*YOUR OBJECTIVE*: Below are some entries. Copy each line in them that holds "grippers".

*Items from a dataset*:
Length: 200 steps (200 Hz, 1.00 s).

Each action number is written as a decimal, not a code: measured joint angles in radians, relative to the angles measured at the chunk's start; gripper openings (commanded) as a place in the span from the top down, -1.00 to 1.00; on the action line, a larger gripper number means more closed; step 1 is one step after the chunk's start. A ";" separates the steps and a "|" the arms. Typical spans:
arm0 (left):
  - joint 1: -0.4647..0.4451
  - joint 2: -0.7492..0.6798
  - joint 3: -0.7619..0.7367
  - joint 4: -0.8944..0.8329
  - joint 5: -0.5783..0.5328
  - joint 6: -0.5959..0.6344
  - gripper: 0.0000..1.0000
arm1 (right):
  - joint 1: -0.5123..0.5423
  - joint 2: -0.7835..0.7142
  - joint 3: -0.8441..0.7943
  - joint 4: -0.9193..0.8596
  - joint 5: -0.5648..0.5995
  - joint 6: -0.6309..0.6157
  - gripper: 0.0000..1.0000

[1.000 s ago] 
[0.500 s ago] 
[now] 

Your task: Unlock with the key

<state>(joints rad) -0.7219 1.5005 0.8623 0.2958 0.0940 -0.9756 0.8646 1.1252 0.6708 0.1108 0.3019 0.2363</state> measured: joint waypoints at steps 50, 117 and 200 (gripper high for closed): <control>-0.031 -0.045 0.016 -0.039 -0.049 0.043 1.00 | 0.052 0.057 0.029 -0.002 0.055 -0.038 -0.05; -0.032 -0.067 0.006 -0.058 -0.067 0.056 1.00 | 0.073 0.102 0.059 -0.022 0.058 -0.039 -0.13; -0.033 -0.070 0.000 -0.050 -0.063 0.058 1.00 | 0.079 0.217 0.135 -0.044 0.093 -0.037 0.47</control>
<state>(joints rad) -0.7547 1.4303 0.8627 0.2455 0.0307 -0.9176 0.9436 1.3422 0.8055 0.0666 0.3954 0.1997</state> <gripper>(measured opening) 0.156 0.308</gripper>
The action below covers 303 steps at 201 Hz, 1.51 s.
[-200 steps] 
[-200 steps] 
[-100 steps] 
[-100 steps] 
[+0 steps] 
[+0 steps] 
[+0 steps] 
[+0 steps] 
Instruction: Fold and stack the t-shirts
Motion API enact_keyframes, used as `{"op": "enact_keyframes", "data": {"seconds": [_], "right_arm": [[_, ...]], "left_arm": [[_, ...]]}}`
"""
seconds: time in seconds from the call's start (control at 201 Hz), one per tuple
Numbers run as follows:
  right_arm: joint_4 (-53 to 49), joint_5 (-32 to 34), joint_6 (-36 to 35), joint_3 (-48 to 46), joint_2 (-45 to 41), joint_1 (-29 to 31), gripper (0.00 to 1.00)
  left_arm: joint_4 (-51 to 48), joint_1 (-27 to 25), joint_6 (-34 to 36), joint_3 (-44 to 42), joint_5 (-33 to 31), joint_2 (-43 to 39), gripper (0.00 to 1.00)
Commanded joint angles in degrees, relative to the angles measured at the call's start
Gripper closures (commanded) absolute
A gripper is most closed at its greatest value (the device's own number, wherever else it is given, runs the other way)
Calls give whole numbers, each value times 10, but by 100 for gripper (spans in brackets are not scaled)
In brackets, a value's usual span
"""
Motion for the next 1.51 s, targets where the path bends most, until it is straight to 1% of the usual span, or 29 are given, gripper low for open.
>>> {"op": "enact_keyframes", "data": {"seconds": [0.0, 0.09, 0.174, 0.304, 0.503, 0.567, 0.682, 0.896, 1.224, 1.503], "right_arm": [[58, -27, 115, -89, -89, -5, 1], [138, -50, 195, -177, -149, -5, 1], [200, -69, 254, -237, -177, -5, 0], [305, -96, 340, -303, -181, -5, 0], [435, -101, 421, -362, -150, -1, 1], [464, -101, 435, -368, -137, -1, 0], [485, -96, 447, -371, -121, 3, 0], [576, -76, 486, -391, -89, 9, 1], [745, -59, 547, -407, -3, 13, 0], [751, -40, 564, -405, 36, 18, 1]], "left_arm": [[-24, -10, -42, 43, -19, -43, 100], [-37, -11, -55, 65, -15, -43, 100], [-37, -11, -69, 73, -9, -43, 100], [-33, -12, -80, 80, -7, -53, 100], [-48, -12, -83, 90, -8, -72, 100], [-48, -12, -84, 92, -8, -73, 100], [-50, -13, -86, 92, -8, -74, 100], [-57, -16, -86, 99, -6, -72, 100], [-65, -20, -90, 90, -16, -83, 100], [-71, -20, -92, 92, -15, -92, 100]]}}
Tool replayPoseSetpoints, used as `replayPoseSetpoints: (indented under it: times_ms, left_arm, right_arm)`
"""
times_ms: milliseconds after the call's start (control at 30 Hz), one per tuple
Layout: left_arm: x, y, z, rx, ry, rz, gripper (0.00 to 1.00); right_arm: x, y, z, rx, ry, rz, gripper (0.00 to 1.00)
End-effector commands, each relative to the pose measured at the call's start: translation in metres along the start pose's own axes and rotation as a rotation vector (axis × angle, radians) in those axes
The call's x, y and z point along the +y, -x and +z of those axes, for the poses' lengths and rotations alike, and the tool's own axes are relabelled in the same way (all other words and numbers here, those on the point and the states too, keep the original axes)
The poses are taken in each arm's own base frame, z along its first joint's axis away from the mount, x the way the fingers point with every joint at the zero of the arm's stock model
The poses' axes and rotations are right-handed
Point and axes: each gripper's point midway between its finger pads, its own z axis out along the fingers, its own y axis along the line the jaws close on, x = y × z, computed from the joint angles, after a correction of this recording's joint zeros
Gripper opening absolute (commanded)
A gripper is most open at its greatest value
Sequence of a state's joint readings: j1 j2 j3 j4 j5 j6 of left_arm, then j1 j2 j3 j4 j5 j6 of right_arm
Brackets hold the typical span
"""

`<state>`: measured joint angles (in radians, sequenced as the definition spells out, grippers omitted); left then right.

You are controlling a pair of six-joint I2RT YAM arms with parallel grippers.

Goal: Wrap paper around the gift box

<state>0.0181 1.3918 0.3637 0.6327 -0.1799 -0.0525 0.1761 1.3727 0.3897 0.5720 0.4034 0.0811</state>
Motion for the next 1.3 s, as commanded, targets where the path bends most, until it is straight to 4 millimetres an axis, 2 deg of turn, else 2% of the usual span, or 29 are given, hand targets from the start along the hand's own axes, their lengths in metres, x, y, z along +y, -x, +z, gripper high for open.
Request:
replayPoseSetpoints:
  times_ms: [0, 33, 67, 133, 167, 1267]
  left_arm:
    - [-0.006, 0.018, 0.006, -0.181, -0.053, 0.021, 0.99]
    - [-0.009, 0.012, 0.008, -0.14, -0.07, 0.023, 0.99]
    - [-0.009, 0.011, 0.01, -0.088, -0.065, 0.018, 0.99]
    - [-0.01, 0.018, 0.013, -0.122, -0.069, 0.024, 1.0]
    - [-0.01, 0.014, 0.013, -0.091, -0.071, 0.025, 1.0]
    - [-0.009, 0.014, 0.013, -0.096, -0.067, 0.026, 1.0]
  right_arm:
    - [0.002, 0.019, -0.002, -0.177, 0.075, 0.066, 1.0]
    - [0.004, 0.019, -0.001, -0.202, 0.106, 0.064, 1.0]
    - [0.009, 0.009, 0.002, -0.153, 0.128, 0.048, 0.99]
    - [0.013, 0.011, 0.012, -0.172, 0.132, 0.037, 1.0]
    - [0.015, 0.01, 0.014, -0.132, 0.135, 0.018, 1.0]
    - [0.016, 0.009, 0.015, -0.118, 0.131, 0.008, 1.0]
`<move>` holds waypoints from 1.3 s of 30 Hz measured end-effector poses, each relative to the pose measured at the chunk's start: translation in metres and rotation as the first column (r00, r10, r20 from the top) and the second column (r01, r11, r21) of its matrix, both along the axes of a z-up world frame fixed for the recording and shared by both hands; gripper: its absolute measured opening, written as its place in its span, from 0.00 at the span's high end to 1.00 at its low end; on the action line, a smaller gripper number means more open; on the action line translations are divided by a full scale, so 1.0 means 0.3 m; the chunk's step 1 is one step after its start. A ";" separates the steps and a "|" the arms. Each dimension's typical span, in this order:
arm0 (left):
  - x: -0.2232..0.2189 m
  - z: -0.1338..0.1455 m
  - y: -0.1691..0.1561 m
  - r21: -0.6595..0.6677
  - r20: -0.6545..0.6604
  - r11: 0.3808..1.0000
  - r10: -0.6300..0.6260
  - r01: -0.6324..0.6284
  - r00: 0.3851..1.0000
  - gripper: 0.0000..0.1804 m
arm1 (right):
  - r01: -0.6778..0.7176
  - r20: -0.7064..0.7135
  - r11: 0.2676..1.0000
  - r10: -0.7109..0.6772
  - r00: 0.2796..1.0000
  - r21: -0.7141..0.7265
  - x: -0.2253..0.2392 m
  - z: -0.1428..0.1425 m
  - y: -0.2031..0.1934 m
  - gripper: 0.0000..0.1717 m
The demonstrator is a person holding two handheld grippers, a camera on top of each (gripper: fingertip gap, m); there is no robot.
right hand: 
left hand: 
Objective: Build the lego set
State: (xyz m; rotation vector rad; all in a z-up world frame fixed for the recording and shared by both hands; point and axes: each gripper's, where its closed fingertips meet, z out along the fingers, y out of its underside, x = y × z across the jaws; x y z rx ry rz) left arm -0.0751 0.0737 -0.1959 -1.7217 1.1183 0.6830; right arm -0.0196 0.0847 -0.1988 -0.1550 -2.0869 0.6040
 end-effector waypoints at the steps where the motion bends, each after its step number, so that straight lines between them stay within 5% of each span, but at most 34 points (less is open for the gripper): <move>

*TASK RESULT*:
`<state>`: measured joint angles (in radians, sequenced as the definition spells out, grippers omitted); left then right.
You are controlling a pair of six-joint I2RT YAM arms with parallel grippers.
The demonstrator is a person holding two handheld grippers, a camera on top of each (gripper: fingertip gap, m); there is no robot.

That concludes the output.